Additional features and advantages of the invention will be set forth in the description which follows, and in part will be obvious from the description, or may be learned by practice of the invention. The objectives and other advantages of the invention will be realized and attained by the structure particularly pointed out in the written description and claims hereof as well as the appended drawings.

The technical solution of the present invention is further described in detail by the accompanying drawings and embodiments.

Drawings

The accompanying drawings, which are included to provide a further understanding of the invention and are incorporated in and constitute a part of this specification, illustrate embodiments of the invention and together with the description serve to explain the principles of the invention and not to limit the invention. In the drawings:

FIG. 1 is a top view of a radiological imaging apparatus according to an embodiment of the present invention;

FIG. 2 is a schematic diagram of a transmitting end structure adopted in an embodiment of the radiological imaging apparatus of the present invention;

FIG. 3 is a schematic view of a cleaning mechanism employed in an exemplary embodiment of the present invention;

FIG. 4 is a sectional view of the cleaning mechanism of the embodiment of FIG. 3 of the medical imaging device of the present invention.

Detailed Description

The preferred embodiments of the present invention will be described in conjunction with the accompanying drawings, and it will be understood that they are described herein for the purpose of illustration and explanation and not limitation.
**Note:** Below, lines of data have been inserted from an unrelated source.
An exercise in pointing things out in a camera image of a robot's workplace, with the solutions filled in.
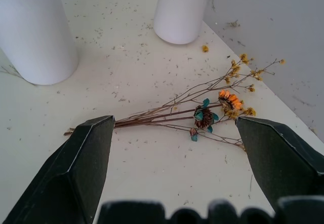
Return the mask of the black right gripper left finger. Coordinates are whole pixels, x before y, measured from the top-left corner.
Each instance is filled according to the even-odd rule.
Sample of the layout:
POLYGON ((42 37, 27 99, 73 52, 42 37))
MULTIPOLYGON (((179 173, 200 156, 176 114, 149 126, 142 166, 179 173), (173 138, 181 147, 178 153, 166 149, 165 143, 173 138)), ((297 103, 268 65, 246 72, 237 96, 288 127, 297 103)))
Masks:
POLYGON ((93 223, 106 180, 115 119, 78 125, 44 162, 4 223, 93 223))

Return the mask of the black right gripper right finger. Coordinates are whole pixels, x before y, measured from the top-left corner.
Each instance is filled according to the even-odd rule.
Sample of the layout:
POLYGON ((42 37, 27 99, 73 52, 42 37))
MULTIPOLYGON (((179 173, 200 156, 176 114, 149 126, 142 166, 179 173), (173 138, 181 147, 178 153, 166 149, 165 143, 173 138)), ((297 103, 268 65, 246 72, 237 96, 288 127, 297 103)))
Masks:
POLYGON ((323 155, 287 125, 258 118, 235 121, 254 177, 272 208, 279 198, 323 195, 323 155))

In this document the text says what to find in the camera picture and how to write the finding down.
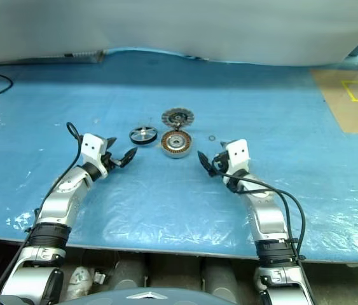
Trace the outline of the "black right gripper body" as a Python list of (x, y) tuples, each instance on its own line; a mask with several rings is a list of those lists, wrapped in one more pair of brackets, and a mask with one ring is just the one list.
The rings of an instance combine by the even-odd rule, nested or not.
[(221, 152), (214, 156), (212, 160), (212, 168), (216, 173), (227, 173), (229, 169), (229, 154), (228, 151)]

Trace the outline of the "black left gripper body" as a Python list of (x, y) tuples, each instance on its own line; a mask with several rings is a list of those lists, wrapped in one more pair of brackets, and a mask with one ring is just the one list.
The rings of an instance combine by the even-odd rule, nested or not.
[(101, 162), (102, 162), (102, 165), (104, 166), (104, 168), (107, 171), (111, 171), (116, 166), (117, 167), (120, 167), (120, 166), (119, 166), (119, 160), (118, 159), (113, 159), (112, 158), (112, 153), (110, 151), (108, 151), (108, 149), (109, 148), (107, 148), (107, 146), (106, 146), (106, 151), (101, 157)]

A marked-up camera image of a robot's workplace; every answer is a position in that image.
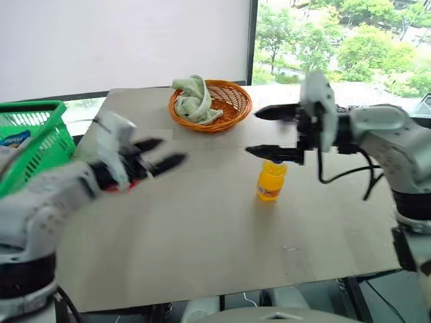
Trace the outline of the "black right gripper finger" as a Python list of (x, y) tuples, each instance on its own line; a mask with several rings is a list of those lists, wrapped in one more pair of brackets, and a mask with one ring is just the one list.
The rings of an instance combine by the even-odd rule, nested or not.
[(257, 118), (273, 121), (293, 121), (296, 117), (299, 103), (273, 104), (255, 112)]
[(278, 145), (257, 145), (246, 147), (245, 151), (261, 159), (272, 162), (293, 162), (304, 164), (304, 150), (299, 148), (286, 148)]

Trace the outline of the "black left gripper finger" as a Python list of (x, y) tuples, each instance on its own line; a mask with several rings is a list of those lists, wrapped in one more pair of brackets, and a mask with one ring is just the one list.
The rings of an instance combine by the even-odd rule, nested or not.
[(152, 176), (159, 176), (163, 173), (169, 172), (181, 165), (187, 158), (184, 153), (173, 153), (150, 166), (149, 172)]
[(161, 138), (149, 138), (134, 143), (134, 147), (140, 152), (147, 152), (154, 150), (157, 146), (163, 143)]

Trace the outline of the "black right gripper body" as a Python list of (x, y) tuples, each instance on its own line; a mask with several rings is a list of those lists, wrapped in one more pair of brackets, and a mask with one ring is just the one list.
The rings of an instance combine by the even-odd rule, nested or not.
[(304, 108), (299, 107), (296, 114), (296, 128), (298, 140), (296, 148), (305, 151), (317, 151), (318, 160), (322, 158), (321, 133), (323, 132), (324, 108), (320, 102), (312, 104), (312, 116), (309, 116)]

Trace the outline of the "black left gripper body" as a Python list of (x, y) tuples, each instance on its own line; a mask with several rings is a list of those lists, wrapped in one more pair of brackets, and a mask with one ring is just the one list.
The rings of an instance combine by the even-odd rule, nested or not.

As shown in fig. 1, an embodiment of the present invention provides a radioactive medical imaging apparatus, which includes a controller 1, an X-ray machine and a base plate 3; the X-ray machine comprises a transmitting end 2 and a receiving end;

a supporting plate 4 is fixed at the right end of the top of the bottom plate 3, the transmitting end 2 is installed on the left side face of the supporting plate 4, a first fixing plate 5 and a second fixing plate 10 are respectively fixed at the front side and the rear side of the bottom plate 3, a moving frame 9 is erected on the first fixing plate 5 and the second fixing plate 10, and the receiving end is installed at the lower end of the moving frame 9;

the controller 1 is provided with a positioning compensation module which is used for positioning adjustment and motion compensation when the controller controls the X-ray machine to shoot images.

The working principle and the beneficial effects of the technical scheme are as follows: according to the scheme, the positioning compensation module is arranged on the controller, and the structure and the moving part condition of the equipment are combined, so that when the controller controls the X-ray machine to shoot images, positioning adjustment and motion compensation are performed in a targeted manner, the influence of environmental and/or human factors is reduced or even eliminated, the quality fluctuation of image shooting is controlled, and the yield and consistency of the shot images are improved, so that the diagnosis difficulty of doctors is reduced, and the diagnosis deviation of the doctors is prevented.

In one embodiment, as shown in fig. 1, the first fixing plate 5 and the second fixing plate 10 are respectively provided with a first sliding chute 7 and a second sliding chute 11 at the top;

a first screw 8 is arranged in the first chute 7, a first driving motor 6 is fixed on the left side of the first chute 7, and the first driving motor 6 is in transmission connection with the first screw 8;

a first guide rod 12 is arranged in the second sliding chute 11, and the first guide rod 12 is parallel to the first screw 8;

the moving frame 9 is provided with a first sliding block and a second sliding block, the first sliding block is provided with an internal threaded hole which is matched and sleeved with the first screw 8, and the second sliding block is provided with a through hole which is matched and sleeved with the first guide rod 12; the first sliding block and the second sliding block are respectively arranged in the first sliding groove 7 and the second sliding groove 11 in a sliding way;

the moving frame 9 comprises a second driving motor 15, a second screw 16 and a second guide rod 18 which are arranged in parallel at intervals, the second screw 16 is perpendicular to the first screw 8, and the second driving motor 15 is in transmission connection with the second screw 16; a top plate 19 is arranged on the second screw 16 and the second guide rod 18, and the second screw 16 can drive the top plate 19 to move;

the receiving end is mounted at the lower end of the top plate 19 by a lifting mechanism.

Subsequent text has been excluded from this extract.